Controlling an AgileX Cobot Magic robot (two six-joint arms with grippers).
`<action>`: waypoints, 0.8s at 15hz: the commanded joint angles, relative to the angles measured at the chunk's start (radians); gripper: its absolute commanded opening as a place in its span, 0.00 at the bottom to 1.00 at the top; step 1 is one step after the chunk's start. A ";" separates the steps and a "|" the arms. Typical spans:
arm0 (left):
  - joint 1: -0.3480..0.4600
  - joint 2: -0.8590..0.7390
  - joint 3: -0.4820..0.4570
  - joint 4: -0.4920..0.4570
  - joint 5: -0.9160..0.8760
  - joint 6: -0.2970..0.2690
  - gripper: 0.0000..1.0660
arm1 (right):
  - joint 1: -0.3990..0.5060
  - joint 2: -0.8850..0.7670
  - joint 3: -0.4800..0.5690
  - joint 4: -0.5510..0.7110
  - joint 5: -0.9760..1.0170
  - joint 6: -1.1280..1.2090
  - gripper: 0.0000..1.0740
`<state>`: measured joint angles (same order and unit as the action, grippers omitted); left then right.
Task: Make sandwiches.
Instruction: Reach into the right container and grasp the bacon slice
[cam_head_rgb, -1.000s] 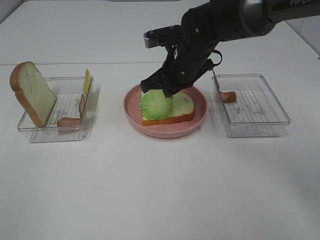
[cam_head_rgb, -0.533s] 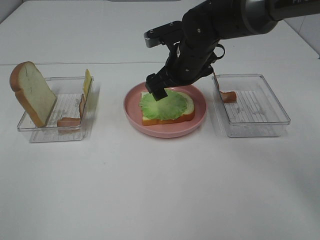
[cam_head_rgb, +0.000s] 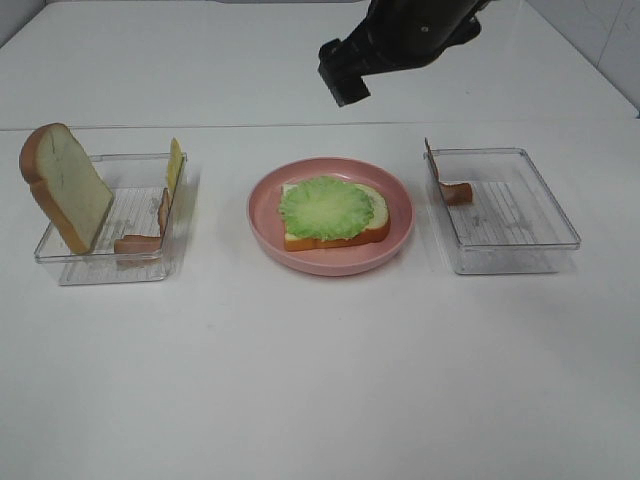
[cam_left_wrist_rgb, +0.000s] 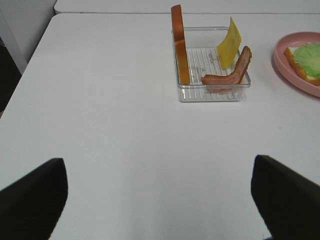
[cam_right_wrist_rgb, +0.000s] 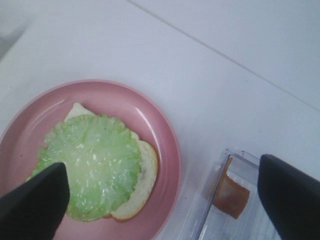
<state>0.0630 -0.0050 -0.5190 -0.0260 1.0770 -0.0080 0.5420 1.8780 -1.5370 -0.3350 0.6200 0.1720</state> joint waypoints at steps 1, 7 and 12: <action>0.000 -0.016 0.001 -0.007 -0.004 0.002 0.85 | -0.039 -0.021 -0.006 -0.028 0.024 0.043 0.93; 0.000 -0.016 0.001 -0.007 -0.004 0.002 0.85 | -0.213 0.042 -0.030 0.104 0.028 0.033 0.92; 0.000 -0.016 0.001 -0.007 -0.004 0.002 0.85 | -0.213 0.182 -0.153 0.117 0.067 0.027 0.92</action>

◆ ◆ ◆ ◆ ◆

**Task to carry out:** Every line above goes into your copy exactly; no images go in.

**Result:**
Controlling an AgileX Cobot Magic robot (two six-joint arms with grippers).
`<action>`: waypoints, 0.8s at 15hz: the commanded joint angles, relative to the angles measured at the chunk's start (radians); gripper: its absolute commanded opening as a place in its span, 0.00 at the bottom to 1.00 at the top; step 1 is one step after the chunk's start. A ";" separates the steps and a "|" the arms. Typical spans:
arm0 (left):
  - joint 1: -0.3480..0.4600
  - joint 2: -0.8590..0.7390
  - joint 3: -0.4820..0.4570
  - joint 4: -0.4920..0.4570
  - joint 5: -0.9160..0.8760
  - joint 6: -0.2970..0.2690
  - gripper: 0.0000..1.0660
arm1 (right):
  - joint 1: -0.3990..0.5060
  - joint 2: -0.8850..0.7670
  - joint 3: -0.4800..0.5690
  - joint 4: -0.5510..0.7110
  - joint 5: -0.9760..1.0170
  - joint 6: -1.1280..1.2090
  - gripper: 0.0000..1.0740
`<state>`: measured joint angles (same order and unit as the action, grippers omitted); left then right.
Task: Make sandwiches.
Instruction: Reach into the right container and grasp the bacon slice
[cam_head_rgb, -1.000s] 
[cam_head_rgb, -0.533s] 
[cam_head_rgb, +0.000s] 
[cam_left_wrist_rgb, +0.000s] 
[cam_right_wrist_rgb, +0.000s] 
<state>0.0630 -0.0050 -0.5190 -0.0260 1.0770 -0.0080 0.5420 1.8780 -1.5370 -0.3350 0.6200 0.1720</state> joint waypoints at steps 1, 7 and 12: <action>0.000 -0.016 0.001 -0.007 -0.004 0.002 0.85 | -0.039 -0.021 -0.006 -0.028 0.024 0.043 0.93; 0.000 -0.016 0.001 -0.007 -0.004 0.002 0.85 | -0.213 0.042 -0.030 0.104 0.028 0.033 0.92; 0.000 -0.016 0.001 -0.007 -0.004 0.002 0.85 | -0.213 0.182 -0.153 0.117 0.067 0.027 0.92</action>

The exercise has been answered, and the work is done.